*** Begin section ***
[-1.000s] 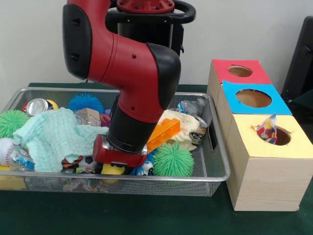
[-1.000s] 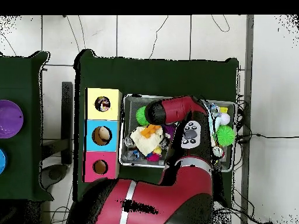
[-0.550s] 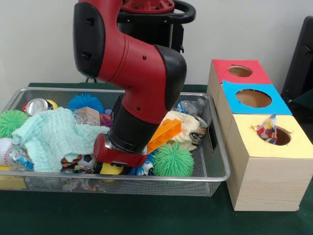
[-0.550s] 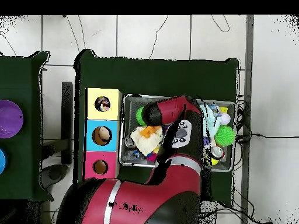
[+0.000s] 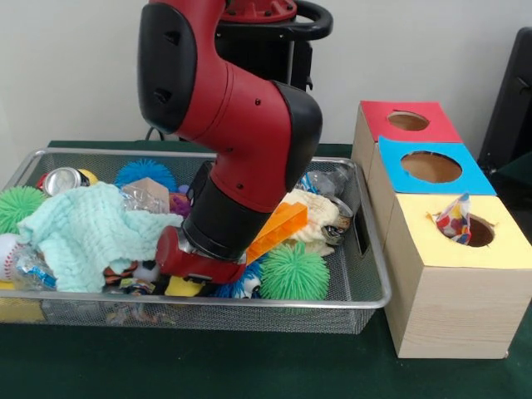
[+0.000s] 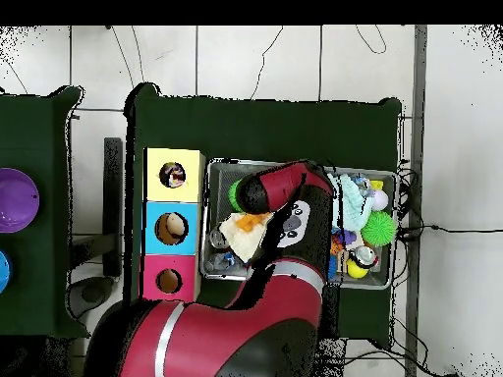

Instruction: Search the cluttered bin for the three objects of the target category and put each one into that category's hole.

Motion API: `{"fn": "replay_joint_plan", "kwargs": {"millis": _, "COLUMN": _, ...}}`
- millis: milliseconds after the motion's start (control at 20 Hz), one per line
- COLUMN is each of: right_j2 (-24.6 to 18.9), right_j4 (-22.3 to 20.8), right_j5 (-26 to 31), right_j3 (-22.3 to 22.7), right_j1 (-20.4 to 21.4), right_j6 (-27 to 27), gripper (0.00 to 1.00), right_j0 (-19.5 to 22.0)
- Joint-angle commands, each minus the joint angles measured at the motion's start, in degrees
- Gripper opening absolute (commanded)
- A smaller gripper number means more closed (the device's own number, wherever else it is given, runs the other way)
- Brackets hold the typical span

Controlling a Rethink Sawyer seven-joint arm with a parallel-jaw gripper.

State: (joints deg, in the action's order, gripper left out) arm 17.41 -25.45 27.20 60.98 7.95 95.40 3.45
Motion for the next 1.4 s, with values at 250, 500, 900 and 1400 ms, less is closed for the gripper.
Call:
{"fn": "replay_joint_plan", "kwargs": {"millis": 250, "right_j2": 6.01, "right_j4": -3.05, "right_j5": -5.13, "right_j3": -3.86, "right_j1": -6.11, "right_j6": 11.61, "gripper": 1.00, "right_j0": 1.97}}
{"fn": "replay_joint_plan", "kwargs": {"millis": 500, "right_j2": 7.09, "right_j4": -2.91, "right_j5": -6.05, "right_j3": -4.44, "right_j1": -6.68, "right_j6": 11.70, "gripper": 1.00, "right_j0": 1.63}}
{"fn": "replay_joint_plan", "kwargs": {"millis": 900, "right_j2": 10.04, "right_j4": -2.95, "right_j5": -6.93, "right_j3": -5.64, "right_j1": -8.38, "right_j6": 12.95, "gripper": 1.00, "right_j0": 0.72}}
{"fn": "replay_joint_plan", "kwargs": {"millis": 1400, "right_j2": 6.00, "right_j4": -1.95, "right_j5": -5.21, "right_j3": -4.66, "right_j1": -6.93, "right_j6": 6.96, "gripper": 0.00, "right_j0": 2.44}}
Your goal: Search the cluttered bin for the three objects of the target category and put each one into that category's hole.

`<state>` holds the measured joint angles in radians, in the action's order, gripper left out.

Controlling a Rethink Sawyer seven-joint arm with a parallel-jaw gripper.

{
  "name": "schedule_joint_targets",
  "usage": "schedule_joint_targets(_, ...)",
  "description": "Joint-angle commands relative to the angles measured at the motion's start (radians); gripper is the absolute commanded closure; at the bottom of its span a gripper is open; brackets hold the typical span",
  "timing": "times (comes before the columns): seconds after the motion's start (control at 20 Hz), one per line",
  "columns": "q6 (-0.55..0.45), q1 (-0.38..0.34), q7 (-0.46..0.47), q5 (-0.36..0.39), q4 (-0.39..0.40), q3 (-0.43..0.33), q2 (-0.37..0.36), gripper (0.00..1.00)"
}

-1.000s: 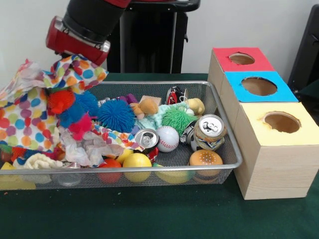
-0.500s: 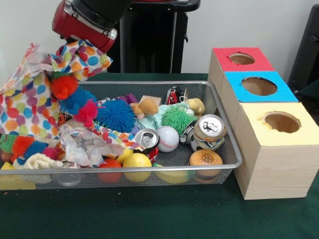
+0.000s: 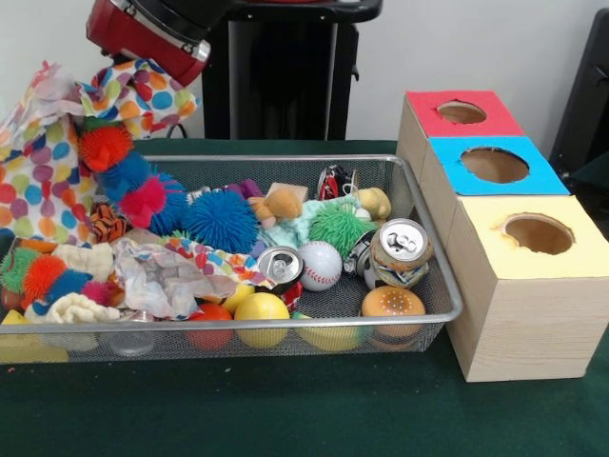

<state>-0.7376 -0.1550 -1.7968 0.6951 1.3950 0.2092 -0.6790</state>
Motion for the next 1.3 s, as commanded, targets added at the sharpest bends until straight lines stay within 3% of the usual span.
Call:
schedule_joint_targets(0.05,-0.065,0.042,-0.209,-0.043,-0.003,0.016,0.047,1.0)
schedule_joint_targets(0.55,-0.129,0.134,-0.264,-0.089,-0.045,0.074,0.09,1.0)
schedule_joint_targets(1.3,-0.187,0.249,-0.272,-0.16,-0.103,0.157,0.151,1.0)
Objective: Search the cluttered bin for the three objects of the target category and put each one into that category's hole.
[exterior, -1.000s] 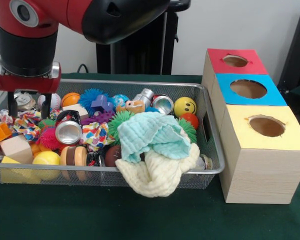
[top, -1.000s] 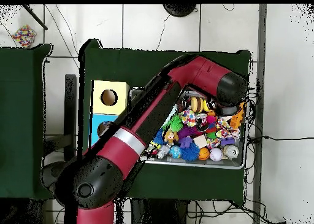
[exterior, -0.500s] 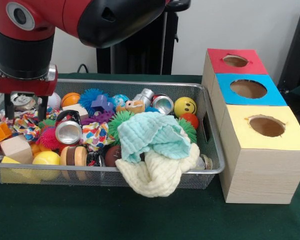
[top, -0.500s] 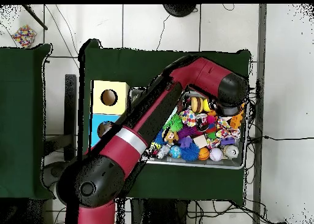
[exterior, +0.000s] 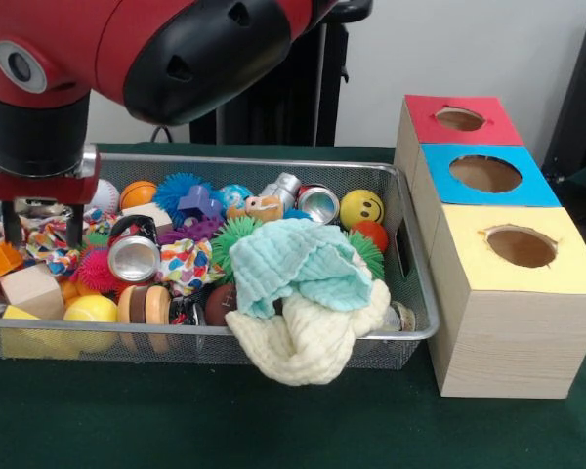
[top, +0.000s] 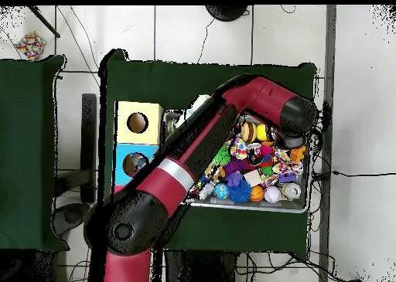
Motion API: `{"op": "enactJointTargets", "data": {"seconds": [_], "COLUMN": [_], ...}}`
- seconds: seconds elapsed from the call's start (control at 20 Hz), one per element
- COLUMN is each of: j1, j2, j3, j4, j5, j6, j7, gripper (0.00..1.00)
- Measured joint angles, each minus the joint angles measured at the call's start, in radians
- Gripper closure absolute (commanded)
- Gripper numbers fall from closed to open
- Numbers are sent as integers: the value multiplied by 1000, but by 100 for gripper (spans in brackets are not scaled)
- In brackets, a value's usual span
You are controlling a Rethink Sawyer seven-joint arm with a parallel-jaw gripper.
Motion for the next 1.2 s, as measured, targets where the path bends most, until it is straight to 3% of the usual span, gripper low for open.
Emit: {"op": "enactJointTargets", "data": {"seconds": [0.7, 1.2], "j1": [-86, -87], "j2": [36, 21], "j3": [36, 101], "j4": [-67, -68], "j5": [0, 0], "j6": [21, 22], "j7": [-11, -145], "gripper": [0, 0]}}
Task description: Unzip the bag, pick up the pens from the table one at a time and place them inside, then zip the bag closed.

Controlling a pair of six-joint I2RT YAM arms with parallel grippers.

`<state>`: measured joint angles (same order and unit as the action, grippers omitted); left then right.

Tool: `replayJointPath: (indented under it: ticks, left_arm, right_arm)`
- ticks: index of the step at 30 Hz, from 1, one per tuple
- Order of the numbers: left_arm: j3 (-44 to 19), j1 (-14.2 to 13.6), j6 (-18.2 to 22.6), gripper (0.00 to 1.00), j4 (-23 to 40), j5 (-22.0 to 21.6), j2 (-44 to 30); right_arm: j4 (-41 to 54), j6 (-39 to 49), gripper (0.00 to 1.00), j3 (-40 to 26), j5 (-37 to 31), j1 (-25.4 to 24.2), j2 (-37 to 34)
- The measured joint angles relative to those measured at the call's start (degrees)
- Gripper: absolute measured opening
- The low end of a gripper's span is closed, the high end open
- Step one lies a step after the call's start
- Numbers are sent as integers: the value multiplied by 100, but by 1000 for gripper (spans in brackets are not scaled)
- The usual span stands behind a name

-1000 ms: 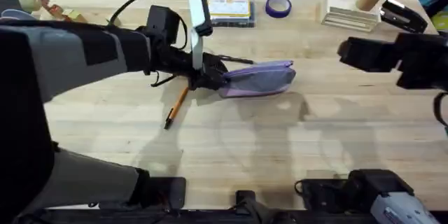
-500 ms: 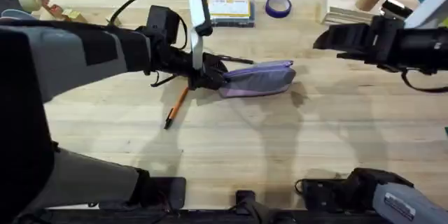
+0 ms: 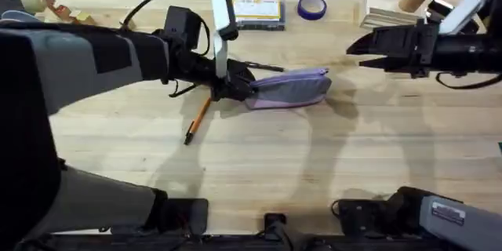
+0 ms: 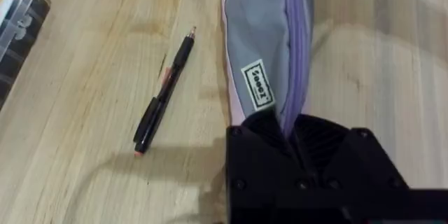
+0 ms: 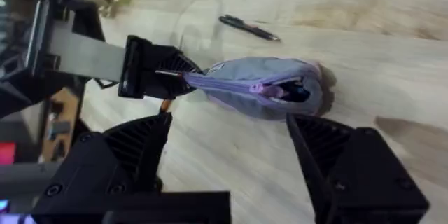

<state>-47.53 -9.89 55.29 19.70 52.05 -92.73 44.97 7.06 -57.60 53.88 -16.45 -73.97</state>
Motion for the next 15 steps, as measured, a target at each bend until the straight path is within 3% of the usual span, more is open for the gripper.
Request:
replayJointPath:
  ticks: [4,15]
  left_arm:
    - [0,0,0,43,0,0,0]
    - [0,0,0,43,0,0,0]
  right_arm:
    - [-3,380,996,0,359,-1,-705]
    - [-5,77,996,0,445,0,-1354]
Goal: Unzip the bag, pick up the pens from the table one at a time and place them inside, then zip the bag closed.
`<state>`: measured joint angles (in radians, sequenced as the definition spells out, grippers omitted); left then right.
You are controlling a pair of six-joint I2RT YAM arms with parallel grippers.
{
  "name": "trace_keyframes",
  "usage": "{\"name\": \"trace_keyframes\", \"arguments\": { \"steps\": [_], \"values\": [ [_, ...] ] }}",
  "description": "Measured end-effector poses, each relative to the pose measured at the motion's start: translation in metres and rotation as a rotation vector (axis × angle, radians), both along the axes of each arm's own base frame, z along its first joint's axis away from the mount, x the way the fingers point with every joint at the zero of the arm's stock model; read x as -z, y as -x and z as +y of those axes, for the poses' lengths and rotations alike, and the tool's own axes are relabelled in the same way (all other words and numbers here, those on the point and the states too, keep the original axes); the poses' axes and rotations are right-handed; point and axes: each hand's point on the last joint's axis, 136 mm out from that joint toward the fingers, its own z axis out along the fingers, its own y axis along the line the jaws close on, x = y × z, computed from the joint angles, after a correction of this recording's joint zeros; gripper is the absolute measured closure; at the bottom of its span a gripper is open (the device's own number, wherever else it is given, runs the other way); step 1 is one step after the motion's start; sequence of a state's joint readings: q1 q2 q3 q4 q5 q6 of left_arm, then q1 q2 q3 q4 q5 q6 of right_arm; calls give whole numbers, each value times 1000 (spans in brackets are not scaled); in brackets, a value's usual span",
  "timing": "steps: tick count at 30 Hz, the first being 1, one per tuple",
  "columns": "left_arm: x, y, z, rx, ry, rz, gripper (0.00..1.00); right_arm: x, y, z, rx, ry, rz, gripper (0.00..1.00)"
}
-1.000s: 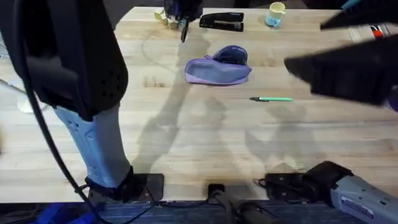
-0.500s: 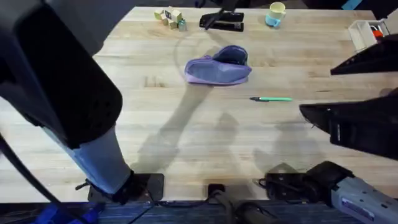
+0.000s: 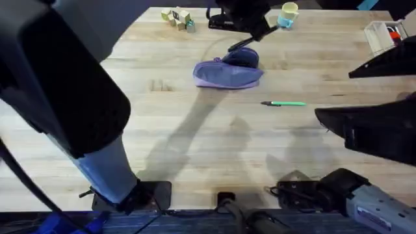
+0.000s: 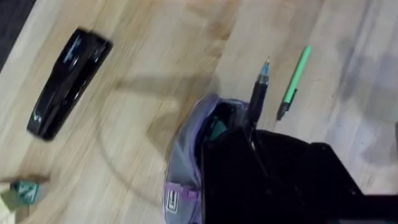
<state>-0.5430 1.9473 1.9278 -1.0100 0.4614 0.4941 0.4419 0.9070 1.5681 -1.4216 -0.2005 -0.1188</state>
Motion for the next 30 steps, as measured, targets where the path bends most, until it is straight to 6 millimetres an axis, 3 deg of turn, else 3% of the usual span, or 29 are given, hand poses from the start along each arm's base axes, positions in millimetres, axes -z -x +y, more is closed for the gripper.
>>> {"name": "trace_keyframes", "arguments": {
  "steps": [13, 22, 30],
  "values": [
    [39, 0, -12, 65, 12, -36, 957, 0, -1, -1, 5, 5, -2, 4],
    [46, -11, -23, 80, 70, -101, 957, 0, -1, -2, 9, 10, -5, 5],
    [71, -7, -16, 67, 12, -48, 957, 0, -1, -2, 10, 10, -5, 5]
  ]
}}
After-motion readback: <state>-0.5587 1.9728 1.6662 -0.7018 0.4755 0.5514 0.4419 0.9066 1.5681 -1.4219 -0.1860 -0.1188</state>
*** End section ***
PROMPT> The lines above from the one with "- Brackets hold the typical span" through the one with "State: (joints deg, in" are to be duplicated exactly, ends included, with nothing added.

EXERCISE SOLUTION>
- Brackets hold the typical span

Controlling a Rethink Sawyer seven-joint arm with a parallel-jaw gripper.

State: (joints deg, in the action's order, gripper left out) arm 17.41 -25.45 27.20 60.98 7.95 95.40 3.45

No additional output is expected for this exercise.